• _To do_:
Show, in full, each line of the data that contains "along".

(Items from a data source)
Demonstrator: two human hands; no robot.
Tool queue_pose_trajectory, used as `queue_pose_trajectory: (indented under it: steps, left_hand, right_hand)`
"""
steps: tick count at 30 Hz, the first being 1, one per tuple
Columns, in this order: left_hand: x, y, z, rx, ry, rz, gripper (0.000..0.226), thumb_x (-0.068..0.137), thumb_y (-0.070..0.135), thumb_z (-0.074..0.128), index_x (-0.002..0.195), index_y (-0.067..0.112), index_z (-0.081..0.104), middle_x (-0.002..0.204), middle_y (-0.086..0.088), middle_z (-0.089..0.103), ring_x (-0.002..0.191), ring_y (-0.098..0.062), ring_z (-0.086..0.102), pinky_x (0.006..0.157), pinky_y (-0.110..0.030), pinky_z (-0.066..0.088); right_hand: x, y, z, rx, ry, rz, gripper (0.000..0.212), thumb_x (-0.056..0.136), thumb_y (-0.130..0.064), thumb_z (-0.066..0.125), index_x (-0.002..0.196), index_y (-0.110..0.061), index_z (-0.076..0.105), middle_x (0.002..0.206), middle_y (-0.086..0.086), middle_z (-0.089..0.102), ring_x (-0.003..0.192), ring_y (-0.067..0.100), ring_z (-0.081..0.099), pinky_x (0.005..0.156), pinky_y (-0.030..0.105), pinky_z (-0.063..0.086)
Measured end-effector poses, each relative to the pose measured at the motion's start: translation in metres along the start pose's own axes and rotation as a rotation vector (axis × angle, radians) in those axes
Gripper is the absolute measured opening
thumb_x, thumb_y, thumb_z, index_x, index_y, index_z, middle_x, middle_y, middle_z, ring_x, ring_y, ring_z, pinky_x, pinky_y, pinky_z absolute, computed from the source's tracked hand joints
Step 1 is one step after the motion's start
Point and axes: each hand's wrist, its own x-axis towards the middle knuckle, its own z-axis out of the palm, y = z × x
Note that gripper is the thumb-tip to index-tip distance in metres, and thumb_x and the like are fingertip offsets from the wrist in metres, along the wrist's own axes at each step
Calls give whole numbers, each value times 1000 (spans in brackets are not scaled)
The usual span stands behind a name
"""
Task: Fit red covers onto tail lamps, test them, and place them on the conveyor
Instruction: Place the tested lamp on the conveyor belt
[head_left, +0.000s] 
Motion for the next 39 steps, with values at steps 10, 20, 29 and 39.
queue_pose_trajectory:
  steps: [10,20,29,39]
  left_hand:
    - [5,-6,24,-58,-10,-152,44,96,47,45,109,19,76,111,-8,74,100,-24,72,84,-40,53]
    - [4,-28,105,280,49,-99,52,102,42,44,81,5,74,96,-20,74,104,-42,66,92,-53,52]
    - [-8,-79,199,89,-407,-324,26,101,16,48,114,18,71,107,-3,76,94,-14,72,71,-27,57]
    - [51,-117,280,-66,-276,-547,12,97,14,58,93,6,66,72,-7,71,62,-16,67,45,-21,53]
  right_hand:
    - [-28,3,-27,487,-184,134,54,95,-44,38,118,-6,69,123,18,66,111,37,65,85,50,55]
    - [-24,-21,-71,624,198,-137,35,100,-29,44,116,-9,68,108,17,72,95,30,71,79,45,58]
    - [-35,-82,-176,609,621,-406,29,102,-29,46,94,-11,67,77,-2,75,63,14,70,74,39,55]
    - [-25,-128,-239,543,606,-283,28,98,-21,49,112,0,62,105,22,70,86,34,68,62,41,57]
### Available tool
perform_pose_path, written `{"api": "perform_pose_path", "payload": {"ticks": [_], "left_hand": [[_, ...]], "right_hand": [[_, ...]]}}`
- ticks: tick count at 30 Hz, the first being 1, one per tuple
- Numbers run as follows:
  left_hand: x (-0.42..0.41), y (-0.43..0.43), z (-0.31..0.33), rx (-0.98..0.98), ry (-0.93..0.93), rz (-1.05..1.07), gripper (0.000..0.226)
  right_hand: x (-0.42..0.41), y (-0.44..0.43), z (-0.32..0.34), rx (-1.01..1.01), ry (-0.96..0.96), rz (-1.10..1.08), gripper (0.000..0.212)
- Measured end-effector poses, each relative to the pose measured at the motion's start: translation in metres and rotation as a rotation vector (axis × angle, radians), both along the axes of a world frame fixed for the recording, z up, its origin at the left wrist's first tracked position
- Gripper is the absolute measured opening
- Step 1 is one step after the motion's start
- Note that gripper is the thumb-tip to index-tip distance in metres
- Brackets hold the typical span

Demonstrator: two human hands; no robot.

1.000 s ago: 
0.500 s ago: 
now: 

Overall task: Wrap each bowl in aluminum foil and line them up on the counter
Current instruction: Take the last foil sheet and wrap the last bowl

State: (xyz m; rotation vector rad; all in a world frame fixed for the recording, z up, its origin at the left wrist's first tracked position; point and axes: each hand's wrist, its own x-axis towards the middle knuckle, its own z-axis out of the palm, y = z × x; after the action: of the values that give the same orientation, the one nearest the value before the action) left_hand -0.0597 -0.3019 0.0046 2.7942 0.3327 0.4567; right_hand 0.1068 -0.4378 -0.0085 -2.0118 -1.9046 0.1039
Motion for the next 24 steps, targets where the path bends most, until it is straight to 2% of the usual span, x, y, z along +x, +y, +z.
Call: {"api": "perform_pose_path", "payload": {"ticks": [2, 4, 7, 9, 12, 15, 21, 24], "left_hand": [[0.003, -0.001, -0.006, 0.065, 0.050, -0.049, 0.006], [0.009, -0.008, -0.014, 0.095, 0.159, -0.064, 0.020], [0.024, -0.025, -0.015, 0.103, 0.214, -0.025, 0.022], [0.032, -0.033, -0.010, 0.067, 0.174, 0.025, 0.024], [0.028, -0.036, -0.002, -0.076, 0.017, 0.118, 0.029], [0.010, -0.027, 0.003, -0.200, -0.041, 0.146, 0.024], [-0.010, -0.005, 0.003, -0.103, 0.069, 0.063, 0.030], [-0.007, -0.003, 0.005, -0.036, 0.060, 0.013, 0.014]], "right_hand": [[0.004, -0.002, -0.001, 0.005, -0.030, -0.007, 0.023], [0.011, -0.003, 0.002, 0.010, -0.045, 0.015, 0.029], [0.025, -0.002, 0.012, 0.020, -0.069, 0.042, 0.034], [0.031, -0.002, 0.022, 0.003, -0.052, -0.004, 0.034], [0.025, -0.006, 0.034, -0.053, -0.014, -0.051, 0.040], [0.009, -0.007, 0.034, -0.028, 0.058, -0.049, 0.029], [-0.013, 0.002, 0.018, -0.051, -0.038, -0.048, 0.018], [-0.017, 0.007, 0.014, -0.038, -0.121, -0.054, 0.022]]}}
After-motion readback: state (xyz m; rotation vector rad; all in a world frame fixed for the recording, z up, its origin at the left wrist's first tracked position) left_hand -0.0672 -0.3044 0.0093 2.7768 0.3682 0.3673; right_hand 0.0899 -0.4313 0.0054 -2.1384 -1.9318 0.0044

• _Output of the task_:
Measured end-effector poses, each relative to the pose measured at the motion's start: translation in metres along the start pose's own axes and rotation as a rotation vector (axis × angle, radians) in those axes
Note that gripper is the thumb-tip to index-tip distance in metres, and thumb_x and the like are fingertip offsets from the wrist in metres, along the wrist's own axes at each step
- Measured end-effector poses, each relative to the pose measured at the motion's start: translation in metres and rotation as a rotation vector (axis × angle, radians), both along the axes of a world frame fixed for the recording, z up, its origin at the left wrist's first tracked position
Motion for the next 24 steps, targets where the path bends most, until it is straight to 2% of the usual span, x, y, z along +x, +y, +z.

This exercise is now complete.